Work order: Print the data exactly. Omit the pictures.

Dataset section:
--- START ---

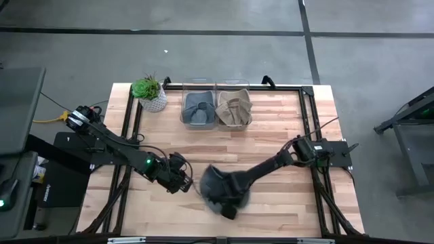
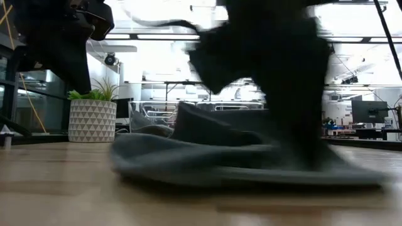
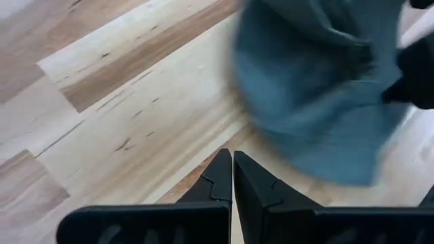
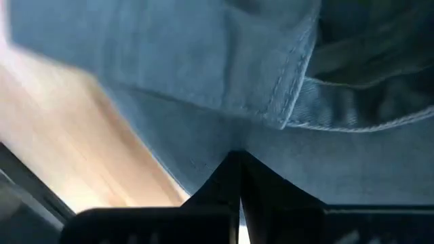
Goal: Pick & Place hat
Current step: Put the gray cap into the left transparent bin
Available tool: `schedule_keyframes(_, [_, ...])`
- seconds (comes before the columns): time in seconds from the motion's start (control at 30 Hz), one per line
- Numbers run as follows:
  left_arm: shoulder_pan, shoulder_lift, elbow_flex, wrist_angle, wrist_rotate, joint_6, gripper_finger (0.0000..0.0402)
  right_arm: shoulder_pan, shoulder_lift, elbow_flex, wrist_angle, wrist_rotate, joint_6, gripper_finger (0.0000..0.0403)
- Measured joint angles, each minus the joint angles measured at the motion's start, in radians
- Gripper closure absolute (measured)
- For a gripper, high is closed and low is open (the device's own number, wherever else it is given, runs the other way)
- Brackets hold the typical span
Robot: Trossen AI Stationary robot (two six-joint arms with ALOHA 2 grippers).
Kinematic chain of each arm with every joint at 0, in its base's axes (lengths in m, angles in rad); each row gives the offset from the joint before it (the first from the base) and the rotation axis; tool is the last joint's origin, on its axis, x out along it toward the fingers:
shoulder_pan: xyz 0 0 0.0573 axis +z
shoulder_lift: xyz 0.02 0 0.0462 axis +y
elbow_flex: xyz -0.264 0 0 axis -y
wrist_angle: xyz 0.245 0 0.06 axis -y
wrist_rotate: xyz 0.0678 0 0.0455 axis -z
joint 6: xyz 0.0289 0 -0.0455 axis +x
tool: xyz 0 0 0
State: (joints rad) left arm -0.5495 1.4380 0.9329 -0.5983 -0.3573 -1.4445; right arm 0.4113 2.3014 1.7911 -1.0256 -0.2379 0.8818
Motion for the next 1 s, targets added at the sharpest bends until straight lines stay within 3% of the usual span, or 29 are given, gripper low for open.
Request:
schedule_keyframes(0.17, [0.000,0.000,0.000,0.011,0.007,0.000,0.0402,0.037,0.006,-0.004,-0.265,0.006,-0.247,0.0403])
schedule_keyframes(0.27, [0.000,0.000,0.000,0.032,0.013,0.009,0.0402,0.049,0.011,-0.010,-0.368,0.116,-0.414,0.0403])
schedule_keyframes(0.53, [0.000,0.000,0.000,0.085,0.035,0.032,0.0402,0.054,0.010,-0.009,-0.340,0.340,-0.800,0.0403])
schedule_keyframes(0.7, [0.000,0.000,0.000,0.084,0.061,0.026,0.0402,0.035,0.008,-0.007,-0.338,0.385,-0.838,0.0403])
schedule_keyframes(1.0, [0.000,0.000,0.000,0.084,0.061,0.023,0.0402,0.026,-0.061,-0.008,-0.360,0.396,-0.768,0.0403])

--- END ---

Response area:
Goal: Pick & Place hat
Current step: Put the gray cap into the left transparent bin
Available tool: `schedule_keyframes(_, [_, ...])`
- seconds (comes before the columns): time in seconds from the motion's start (control at 30 Hz), one per line
- Numbers run as follows:
  left_arm: shoulder_pan, shoulder_lift, elbow_flex, wrist_angle, wrist_rotate, joint_6, gripper_finger (0.0000..0.0402)
  right_arm: shoulder_pan, shoulder_lift, elbow_flex, wrist_angle, wrist_rotate, joint_6, gripper_finger (0.0000..0.0403)
- Measured joint angles, each minus the joint angles measured at the motion's start, in radians
- Gripper closure absolute (measured)
- For a gripper, high is closed and low is open (the device's own number, wherever else it is given, runs the other way)
- Brackets hold the typical span
Robot: Trossen AI Stationary robot (two six-joint arms with ALOHA 2 grippers).
Kinematic chain of each arm with every joint at 0, in its base's axes (lengths in m, angles in rad); each row gives the offset from the joint before it (the first from the base) and the rotation axis; tool is the last joint's origin, on its axis, x out along it toward the fingers:
shoulder_pan: xyz 0 0 0.0573 axis +z
shoulder_lift: xyz 0.02 0 0.0462 axis +y
elbow_flex: xyz -0.264 0 0 axis -y
wrist_angle: xyz 0.245 0 0.06 axis -y
wrist_rotate: xyz 0.0678 0 0.0455 axis -z
joint 6: xyz 0.0289 0 -0.0455 axis +x
tool: xyz 0 0 0
State: (joints rad) left arm -0.5495 1.4380 0.9329 -0.5983 -0.3573 -1.4445; right arm 0.4113 2.3014 1.7911 -1.0256 -0.2379 0.8818
Motion for the next 1 s, targets added at the sharpest bends until straight lines stay within 3% of the usual span, or 29 are given, gripper low for open.
Request:
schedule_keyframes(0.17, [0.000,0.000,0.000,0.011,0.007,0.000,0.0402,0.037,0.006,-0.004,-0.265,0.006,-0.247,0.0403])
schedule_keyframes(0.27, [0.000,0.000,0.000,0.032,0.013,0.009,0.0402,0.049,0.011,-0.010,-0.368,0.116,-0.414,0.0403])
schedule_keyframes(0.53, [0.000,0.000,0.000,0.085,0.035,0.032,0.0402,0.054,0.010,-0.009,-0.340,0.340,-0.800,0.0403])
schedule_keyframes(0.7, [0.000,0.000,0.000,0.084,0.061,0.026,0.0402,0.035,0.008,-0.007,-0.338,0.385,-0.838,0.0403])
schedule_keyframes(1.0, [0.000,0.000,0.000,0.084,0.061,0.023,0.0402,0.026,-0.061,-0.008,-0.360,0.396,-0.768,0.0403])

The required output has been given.